「你过问太多了,祸神。」

「我过问太多?既然你都这么说了,我还真要问个清楚,侍卫已死,却还能行动,可见他是被操控的,但怎么却是拿你开刀?」

苏破愣了下,最是厌恶这般心细如发之人。

「他是被什么人操控,想必你心知肚明,可为何他持剑砍的是你而不是凤巡?与你说的千年魂视凤巡为目标,似乎有所矛盾。」蔺仲勋托着腮,不疾不徐问着。「不是每个人都像凤巡傻了,竟挺身保护一个阴司官,那千年魂会不知道你是个阴司官?他既是知道,又怎会对你动手?于是我推敲出一个结论,那就是——千年魂识得你,甚至知道你和凤巡的交情绝非泛泛,所以千年魂认为对你动手,凤巡必定会挺身而出,对不?」

苏破瞪着他,不想承认却也无法否认。

「说吧,到底是怎么一回事。
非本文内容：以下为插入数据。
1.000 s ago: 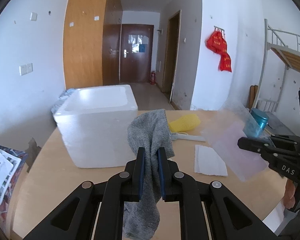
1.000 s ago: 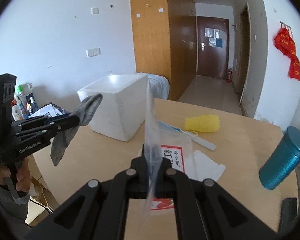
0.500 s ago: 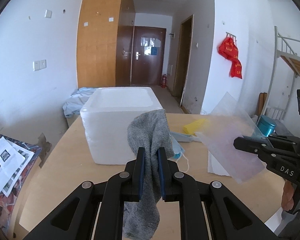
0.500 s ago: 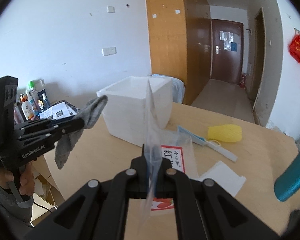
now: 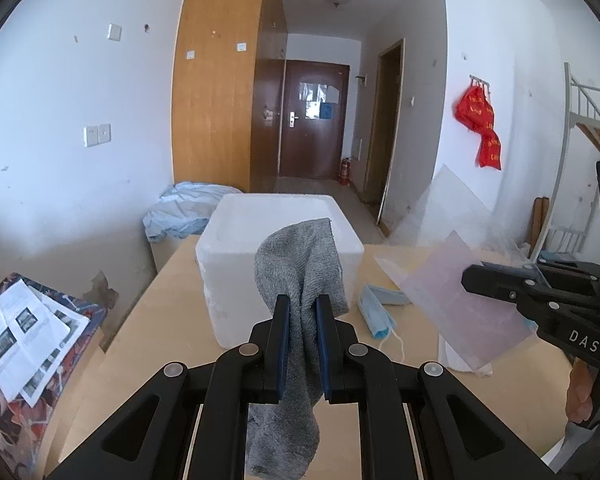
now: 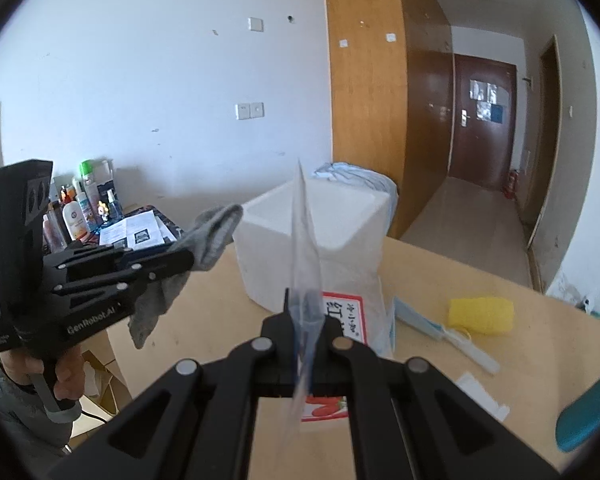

」蔺仲勋好整以暇地等着。

「……横竖这事很快就可以解决,就不劳祸神费心了。」

蔺仲勋坐正身子,双手环胸,一脸不爽,正打算来硬的,眼角余光却瞥见凤巡的眼睫颤了两下。

「凤巡。」他喊着。

凤巡眉头皱得死紧,好一会才张开眼,就见苏破和蔺仲勋并肩坐在他的床前,不禁好笑问:「你们俩成了门神不成?」

「你哪这么大的福气,敢要祸神当你的门神?」蔺仲勋哼了声便起身。「醒了就好,一会药熬好了再给你送过来。」